• WHAT YOU ARE ASKED TO DO:
Reproduce the entries below in full, word for word.
══════════
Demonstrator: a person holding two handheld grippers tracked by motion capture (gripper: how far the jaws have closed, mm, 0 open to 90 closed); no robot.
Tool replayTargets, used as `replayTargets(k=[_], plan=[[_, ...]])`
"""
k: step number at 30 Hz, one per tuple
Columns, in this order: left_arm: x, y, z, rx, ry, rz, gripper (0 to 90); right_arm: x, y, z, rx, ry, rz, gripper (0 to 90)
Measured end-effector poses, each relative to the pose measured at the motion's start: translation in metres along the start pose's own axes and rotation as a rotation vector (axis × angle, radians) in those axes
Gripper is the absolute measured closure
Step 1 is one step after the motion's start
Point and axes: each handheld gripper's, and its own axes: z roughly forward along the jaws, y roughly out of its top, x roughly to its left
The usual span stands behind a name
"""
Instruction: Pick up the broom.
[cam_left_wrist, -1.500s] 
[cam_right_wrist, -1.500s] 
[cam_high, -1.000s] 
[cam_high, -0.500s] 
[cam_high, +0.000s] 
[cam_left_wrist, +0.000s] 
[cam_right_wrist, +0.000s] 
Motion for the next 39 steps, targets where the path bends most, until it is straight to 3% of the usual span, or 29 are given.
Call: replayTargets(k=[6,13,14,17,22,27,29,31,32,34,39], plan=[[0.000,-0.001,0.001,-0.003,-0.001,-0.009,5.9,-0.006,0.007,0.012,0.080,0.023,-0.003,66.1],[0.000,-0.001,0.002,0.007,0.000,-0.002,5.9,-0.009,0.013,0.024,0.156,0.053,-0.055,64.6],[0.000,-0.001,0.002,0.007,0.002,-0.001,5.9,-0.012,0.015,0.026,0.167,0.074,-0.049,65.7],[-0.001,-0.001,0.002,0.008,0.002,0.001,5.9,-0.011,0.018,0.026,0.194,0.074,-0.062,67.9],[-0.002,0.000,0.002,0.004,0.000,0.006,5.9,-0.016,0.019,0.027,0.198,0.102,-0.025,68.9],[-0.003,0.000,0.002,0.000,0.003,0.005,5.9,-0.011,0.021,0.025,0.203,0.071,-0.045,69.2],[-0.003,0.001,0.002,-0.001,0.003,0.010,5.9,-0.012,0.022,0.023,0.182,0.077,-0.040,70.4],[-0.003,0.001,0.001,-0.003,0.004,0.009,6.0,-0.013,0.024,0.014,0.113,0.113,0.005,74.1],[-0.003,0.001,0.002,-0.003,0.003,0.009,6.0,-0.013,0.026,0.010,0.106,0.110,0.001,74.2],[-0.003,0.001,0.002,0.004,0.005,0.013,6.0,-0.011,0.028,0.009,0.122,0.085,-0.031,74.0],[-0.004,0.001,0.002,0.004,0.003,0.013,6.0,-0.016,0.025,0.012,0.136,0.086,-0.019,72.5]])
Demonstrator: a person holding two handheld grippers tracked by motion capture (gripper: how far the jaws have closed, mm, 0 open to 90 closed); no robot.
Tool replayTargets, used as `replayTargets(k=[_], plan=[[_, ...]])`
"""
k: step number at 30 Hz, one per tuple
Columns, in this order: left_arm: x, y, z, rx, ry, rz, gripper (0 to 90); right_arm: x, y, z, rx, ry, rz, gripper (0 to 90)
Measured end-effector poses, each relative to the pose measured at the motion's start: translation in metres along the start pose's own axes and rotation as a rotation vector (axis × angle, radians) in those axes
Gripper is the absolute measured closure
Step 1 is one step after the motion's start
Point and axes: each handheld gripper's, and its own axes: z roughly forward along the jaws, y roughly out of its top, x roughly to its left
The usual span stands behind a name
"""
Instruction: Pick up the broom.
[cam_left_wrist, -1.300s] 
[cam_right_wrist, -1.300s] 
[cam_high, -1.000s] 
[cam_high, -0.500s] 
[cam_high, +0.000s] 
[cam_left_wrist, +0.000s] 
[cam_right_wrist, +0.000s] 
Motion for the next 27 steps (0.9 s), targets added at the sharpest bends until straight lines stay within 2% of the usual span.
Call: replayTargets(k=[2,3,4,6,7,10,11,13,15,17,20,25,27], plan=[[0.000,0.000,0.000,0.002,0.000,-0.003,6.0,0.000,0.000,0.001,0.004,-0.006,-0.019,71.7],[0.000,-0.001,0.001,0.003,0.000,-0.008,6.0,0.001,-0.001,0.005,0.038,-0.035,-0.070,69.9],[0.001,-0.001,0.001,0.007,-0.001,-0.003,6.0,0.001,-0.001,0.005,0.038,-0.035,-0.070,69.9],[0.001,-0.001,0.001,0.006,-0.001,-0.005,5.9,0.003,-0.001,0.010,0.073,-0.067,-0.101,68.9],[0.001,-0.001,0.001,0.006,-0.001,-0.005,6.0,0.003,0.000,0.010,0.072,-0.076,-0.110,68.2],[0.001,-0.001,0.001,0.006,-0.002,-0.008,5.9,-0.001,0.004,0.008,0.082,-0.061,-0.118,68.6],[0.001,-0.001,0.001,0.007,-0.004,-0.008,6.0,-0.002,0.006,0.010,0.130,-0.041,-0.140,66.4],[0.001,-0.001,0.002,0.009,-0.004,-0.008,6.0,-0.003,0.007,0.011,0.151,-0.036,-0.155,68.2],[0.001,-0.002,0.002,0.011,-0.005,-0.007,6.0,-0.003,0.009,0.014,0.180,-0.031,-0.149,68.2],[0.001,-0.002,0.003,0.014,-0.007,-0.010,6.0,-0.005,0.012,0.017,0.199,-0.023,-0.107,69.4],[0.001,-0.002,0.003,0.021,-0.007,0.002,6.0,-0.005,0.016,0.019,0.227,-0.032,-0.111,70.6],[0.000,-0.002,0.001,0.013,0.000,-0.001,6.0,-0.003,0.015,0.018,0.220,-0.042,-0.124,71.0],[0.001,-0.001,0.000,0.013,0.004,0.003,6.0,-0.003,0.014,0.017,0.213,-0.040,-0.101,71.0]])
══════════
• TASK RESULT:
Demonstrator: a person holding two handheld grippers tracked by motion capture (gripper: how far the jaws have closed, mm, 0 open to 90 closed); no robot.
Tool replayTargets, used as `replayTargets(k=[_], plan=[[_, ...]])`
"""
k: step number at 30 Hz, one per tuple
Columns, in this order: left_arm: x, y, z, rx, ry, rz, gripper (0 to 90); right_arm: x, y, z, rx, ry, rz, gripper (0 to 90)
Measured end-effector poses, each relative to the pose measured at the motion's start: translation in metres along the start pose's own axes and rotation as a rotation vector (axis × angle, radians) in those axes
Gripper is the absolute measured closure
Step 1 is one step after the motion's start
Point and axes: each handheld gripper's, and its own axes: z roughly forward along the jaws, y roughly out of its top, x roughly to its left
The usual span stands behind a name
"""
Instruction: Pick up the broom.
[cam_left_wrist, -1.500s] 
[cam_right_wrist, -1.500s] 
[cam_high, -1.000s] 
[cam_high, -0.500s] 
[cam_high, +0.000s] 
[cam_left_wrist, +0.000s] 
[cam_right_wrist, +0.000s] 
Motion for the next 39 steps, targets where the path bends most, until it is straight to 3% of the usual span, or 29 are given.
Call: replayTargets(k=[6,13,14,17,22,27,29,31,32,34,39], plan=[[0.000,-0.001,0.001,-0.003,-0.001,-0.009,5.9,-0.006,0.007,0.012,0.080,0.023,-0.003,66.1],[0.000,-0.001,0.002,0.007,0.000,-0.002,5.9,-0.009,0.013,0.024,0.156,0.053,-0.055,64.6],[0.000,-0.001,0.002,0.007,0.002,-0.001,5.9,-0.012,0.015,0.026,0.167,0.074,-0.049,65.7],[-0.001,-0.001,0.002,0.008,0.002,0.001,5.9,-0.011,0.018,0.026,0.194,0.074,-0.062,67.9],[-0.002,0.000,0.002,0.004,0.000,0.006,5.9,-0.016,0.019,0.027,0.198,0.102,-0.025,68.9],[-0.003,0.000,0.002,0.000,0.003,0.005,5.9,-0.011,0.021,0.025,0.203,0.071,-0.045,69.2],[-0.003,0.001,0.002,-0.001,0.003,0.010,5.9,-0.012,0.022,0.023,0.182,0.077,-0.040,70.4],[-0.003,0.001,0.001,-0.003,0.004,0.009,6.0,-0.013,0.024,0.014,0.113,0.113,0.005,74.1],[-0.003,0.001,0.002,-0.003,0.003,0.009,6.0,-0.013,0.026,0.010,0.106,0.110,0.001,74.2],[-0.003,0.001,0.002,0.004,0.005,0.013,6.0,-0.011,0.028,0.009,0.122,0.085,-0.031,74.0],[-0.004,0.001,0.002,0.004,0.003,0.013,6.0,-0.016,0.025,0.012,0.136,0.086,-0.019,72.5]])
Demonstrator: a person holding two handheld grippers tracked by motion capture (gripper: how far the jaws have closed, mm, 0 open to 90 closed); no robot.
Tool replayTargets, used as `replayTargets(k=[_], plan=[[_, ...]])`
"""
k: step number at 30 Hz, one per tuple
Columns, in this order: left_arm: x, y, z, rx, ry, rz, gripper (0 to 90); right_arm: x, y, z, rx, ry, rz, gripper (0 to 90)
Measured end-effector poses, each relative to the pose measured at the motion's start: translation in metres along the start pose's own axes and rotation as a rotation vector (axis × angle, radians) in those axes
Gripper is the absolute measured closure
Step 1 is one step after the motion's start
Point and axes: each handheld gripper's, and its own axes: z roughly forward along the jaws, y roughly out of its top, x roughly to its left
The usual span stands behind a name
"""
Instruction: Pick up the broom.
[cam_left_wrist, -1.300s] 
[cam_right_wrist, -1.300s] 
[cam_high, -1.000s] 
[cam_high, -0.500s] 
[cam_high, +0.000s] 
[cam_left_wrist, +0.000s] 
[cam_right_wrist, +0.000s] 
Motion for the next 27 steps (0.9 s), targets added at the sharpest bends until straight lines stay within 2% of the usual span.
Call: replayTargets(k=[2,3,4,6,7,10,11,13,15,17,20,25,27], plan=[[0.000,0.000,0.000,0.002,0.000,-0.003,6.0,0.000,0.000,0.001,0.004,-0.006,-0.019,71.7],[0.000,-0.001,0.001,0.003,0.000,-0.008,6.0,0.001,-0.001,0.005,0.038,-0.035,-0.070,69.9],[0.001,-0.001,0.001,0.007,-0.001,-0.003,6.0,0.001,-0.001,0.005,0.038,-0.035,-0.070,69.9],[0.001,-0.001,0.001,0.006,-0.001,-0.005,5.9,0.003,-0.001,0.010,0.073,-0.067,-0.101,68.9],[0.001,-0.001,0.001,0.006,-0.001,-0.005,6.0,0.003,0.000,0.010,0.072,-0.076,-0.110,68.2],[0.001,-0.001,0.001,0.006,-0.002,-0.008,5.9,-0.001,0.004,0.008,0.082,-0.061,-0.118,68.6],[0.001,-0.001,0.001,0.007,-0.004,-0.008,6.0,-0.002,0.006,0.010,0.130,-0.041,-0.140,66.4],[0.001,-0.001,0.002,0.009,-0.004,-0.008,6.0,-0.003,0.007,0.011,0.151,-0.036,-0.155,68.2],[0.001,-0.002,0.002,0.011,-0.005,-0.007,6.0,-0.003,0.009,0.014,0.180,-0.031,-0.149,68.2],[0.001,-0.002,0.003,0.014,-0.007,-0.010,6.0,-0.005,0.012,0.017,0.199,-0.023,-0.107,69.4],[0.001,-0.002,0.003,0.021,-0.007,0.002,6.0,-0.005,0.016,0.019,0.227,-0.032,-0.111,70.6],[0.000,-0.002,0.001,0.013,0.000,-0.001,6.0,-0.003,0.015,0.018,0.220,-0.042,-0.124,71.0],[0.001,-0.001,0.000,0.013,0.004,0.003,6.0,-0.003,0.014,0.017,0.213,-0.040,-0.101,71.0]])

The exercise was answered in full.